▸ **Work required**:
Your answer should hold only the lines from the start of the data below through the line with "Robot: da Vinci", copied exactly, with pictures left out.

:: Given records

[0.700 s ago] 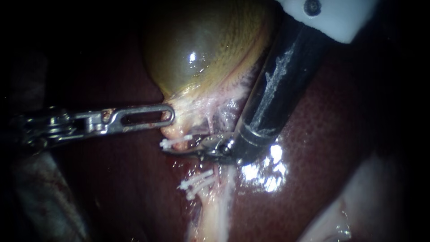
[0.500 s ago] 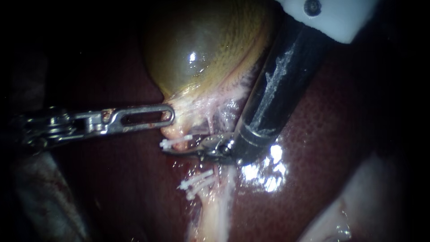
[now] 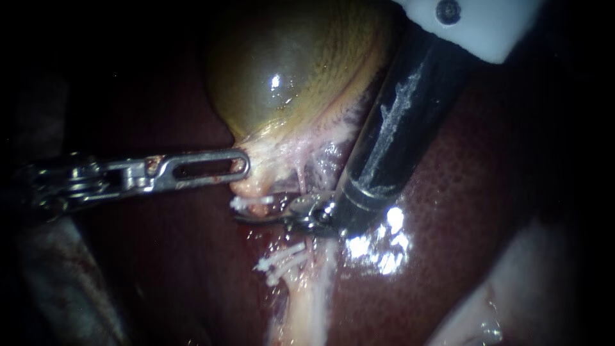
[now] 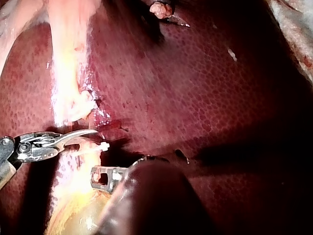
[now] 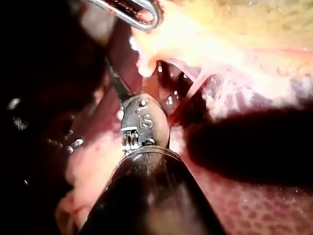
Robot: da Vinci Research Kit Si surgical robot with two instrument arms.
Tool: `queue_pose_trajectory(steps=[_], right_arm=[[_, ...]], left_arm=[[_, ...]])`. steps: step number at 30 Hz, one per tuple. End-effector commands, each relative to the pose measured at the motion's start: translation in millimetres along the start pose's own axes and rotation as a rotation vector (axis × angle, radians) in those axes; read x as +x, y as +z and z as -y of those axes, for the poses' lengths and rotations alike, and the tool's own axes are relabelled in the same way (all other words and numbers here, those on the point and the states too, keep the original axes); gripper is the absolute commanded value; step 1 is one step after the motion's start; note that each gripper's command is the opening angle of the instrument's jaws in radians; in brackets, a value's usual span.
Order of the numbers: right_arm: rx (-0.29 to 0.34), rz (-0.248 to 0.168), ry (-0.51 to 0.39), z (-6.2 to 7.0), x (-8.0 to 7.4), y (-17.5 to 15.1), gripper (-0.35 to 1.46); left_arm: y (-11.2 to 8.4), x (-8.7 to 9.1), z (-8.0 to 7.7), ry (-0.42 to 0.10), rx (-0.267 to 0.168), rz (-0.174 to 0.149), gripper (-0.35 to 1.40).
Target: Go back from the cut left tube
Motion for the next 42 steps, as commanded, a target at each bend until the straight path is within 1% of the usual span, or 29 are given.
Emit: queue_pose_trajectory(steps=[1,4,7,8,13,19,23,25,29,33,38,42], right_arm=[[-0.002,-0.008,-0.012,0.1,0.0,0.1,1.22],[0.001,-0.018,-0.049,0.5,0.0,0.2,1.27],[0.004,-0.02,-0.098,0.9,-0.1,0.0,1.27],[0.005,-0.02,-0.099,1.0,-0.2,-0.1,1.27],[0.007,-0.018,-0.14,1.3,-0.7,-1.0,1.2],[-0.05,-0.023,-0.224,1.1,-1.8,-2.7,1.25],[-0.098,-0.03,-0.276,0.8,-2.5,-4.2,1.28],[-0.114,-0.044,-0.294,0.6,-2.7,-5.0,1.28],[-0.156,-0.09,-0.317,0.4,-2.9,-7.6,1.28],[-0.19,-0.13,-0.332,0.4,-2.6,-10.5,1.28],[-0.24,-0.191,-0.357,0.4,-2.5,-14.3,1.3],[-0.298,-0.233,-0.376,-0.1,-2.0,-17.2,1.3]], left_arm=[[0.0,0.0,0.0,0.0,0.0,0.0,-0.35],[0.0,0.0,0.0,0.0,0.0,0.0,-0.35],[0.0,0.0,0.0,0.0,0.0,0.0,-0.35],[0.0,0.0,0.0,0.0,0.0,0.0,-0.35],[0.0,0.0,0.0,0.0,0.0,0.0,-0.35],[0.0,0.0,0.0,0.0,0.0,0.0,-0.35],[0.0,0.0,0.0,0.0,0.0,0.0,-0.35],[0.0,0.0,0.1,0.0,0.0,0.0,-0.35],[0.0,0.0,0.1,0.001,0.0,0.0,-0.35],[0.2,0.0,0.3,0.002,-0.001,0.0,-0.35],[0.6,-0.1,0.7,0.004,0.002,0.0,-0.35],[0.8,-0.2,0.9,0.005,0.004,0.001,-0.35]])
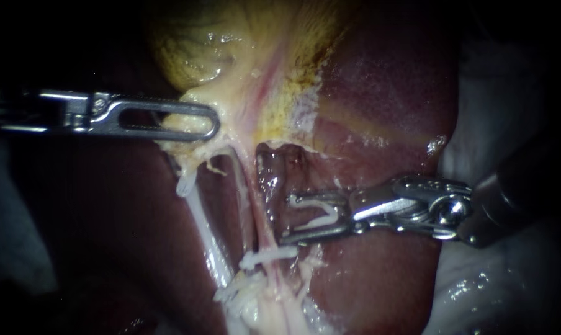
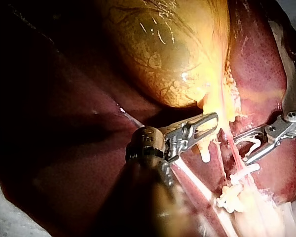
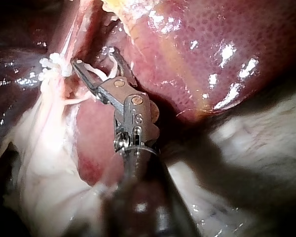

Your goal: Clipping second clip right tube

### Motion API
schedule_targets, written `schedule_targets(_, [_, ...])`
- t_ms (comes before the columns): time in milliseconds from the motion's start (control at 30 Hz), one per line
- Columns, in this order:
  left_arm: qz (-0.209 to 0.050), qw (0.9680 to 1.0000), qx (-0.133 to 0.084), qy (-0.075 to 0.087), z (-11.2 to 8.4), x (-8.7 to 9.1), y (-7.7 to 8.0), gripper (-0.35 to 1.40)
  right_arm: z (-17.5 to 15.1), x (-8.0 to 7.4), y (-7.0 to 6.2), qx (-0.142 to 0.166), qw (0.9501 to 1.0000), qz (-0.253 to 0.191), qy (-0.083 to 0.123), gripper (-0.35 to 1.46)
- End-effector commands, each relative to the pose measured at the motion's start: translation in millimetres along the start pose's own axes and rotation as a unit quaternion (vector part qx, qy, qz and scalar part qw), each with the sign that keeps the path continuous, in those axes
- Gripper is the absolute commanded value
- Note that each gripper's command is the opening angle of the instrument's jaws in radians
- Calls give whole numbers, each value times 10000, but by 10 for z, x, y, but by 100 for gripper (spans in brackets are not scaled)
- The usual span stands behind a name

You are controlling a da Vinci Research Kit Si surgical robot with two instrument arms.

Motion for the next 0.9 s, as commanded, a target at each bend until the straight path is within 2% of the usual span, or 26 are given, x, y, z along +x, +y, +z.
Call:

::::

▸ **Exercise response**:
[0.700 s ago] 
[0.500 s ago] 
[now] 
[now] 
[now] 
Robot: da Vinci Research Kit Si surgical robot with two instrument arms.

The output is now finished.